Matching and deduplication refers to the process of comparing nodes in various contexts, identifying nodes that are the same, and then merging in the results. This helps you prevent duplication of data in your system.

Oracle Fusion Cloud Enterprise Data Management provides two mechanisms for preventing duplicate data:

  • Matching and Merging Request Items: Prevent duplication before it occurs by matching incoming nodes in a request to existing nodes in a viewpoint in order to identify and merge nodes that are the same. See Understanding Matching and Merging Request Items.
  • Deduplication: Correct duplication in your system after it occurs by matching nodes that already exist in a viewpoint in order to identify and merge nodes that are the same. See Understanding Deduplication.

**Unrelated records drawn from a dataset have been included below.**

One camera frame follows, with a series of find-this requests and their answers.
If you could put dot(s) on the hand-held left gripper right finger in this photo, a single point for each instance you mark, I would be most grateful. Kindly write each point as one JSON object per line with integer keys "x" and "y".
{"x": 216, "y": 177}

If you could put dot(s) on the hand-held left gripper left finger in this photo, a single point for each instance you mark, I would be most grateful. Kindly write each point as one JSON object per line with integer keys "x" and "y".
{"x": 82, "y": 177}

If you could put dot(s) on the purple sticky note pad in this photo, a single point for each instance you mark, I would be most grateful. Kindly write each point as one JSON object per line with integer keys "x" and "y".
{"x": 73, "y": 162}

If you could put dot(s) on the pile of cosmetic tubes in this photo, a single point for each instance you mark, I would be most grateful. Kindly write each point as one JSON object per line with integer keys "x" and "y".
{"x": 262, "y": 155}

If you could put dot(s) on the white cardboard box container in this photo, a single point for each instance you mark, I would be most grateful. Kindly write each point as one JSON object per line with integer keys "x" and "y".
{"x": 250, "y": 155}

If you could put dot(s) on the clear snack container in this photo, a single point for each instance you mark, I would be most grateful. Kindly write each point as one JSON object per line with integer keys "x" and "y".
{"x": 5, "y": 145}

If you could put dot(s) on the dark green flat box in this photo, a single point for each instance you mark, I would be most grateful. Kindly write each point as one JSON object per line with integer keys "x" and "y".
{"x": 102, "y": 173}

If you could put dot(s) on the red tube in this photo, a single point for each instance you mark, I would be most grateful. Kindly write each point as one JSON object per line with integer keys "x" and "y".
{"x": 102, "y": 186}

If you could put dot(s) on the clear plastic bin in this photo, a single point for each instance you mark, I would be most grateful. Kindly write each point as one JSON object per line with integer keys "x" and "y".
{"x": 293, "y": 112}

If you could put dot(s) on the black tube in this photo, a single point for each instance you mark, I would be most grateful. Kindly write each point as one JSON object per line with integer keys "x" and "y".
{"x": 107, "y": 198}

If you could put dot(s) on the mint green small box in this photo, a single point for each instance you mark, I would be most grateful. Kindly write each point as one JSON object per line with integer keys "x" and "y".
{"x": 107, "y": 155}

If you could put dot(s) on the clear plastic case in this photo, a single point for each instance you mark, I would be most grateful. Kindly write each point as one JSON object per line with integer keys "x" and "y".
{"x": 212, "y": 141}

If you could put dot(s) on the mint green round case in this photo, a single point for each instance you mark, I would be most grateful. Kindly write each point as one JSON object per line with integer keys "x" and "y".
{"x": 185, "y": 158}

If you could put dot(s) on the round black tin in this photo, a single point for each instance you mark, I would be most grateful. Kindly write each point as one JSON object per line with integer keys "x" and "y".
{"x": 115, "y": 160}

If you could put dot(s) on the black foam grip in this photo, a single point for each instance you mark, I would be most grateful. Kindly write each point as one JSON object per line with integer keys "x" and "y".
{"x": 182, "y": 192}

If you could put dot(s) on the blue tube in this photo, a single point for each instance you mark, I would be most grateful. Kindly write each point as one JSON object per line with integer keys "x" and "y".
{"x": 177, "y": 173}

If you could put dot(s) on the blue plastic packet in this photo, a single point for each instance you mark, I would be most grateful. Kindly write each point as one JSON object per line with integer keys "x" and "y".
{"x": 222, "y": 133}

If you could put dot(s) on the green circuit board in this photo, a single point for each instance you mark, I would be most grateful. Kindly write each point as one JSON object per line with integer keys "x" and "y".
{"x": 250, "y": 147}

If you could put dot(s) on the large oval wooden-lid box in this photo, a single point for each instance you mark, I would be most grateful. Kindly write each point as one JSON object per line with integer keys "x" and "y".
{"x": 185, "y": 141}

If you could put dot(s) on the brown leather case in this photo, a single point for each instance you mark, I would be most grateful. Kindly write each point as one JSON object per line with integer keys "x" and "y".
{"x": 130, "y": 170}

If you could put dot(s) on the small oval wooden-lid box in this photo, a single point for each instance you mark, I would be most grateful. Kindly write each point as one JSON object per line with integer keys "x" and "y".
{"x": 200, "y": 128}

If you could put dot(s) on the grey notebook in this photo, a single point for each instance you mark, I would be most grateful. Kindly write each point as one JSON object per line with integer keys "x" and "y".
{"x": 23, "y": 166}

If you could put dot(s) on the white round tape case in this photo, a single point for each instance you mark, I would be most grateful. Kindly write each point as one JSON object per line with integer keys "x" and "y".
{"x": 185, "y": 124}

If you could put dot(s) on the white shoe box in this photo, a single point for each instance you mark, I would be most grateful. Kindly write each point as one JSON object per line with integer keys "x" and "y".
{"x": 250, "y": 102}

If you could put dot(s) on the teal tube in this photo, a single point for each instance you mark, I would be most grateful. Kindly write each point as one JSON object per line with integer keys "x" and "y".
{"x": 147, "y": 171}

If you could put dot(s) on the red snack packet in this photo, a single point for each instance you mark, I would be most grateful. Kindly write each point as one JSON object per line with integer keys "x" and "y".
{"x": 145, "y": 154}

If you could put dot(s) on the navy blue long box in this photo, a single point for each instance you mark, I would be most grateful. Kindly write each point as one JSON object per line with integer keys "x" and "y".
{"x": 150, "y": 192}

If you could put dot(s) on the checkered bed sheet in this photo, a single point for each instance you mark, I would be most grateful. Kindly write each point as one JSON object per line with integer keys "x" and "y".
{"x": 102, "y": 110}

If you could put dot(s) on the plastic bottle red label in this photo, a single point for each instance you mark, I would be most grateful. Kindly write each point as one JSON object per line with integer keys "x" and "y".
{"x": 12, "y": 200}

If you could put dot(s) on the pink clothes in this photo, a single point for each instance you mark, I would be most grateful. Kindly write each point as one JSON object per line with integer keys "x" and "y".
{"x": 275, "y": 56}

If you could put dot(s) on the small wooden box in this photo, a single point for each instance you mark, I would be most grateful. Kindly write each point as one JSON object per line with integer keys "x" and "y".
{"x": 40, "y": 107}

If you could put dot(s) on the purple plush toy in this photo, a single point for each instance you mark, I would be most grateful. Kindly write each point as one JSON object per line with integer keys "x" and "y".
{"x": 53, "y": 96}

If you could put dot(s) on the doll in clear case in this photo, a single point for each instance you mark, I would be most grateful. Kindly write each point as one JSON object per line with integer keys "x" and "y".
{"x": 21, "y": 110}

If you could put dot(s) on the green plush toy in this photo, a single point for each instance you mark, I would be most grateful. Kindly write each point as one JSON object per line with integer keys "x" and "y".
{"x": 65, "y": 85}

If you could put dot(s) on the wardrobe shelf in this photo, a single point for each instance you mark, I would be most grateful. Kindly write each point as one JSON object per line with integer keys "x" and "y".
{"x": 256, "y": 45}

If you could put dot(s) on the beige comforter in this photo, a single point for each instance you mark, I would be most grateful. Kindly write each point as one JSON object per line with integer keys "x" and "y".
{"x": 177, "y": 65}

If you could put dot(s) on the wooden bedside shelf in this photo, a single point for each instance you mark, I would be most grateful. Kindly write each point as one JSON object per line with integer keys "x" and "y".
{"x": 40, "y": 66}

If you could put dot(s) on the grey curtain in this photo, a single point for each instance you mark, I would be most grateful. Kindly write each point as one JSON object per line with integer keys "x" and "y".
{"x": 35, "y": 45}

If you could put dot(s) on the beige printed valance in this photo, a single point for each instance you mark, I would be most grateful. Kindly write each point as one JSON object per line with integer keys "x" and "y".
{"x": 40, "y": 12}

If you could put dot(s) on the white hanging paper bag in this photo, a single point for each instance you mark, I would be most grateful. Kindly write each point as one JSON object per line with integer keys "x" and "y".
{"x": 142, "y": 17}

For both mechanisms, you create matching rules to specify how nodes are matched with other nodes based on their property values and survivorship rules to specify how the properties and relationships from the nodes are merged.

Terminology

The following terms can help you understand the matching process:

  • Data source: An object that represents the source for the incoming data to be matched and linked in Cloud EDM. This can be either another Cloud EDM application (called a registered data source) or an external system whose data is not being managed in Cloud EDM (called an unregistered data source). See Understanding Data Sources.

    Note:

    You can match request items for any data source. You can deduplicate data for registered data sources only.
  • Matching rule: Controls how nodes are matched either from an incoming data source to nodes that already exist in a node type (for matching and merging) or in a viewpoint (for deduplication). See Creating, Editing, and Deleting Matching Rules.
  • Survivorship rule: Specifies which properties and relationships from the source node get merged into the target nodes in a viewpoint after a match has been confirmed. See Creating, Editing, and Deleting Survivorship Rules.
  • Matching workbench: Enables you to review match candidates based on the criteria from the matching rules and accept the ones that you want to merge into the existing nodes. See Matching and Deduplicating.
  • Clustering property (Deduplication only): A property that you identify to group nodes into clusters so that you can run matching on them in order to identify and combine duplicate nodes.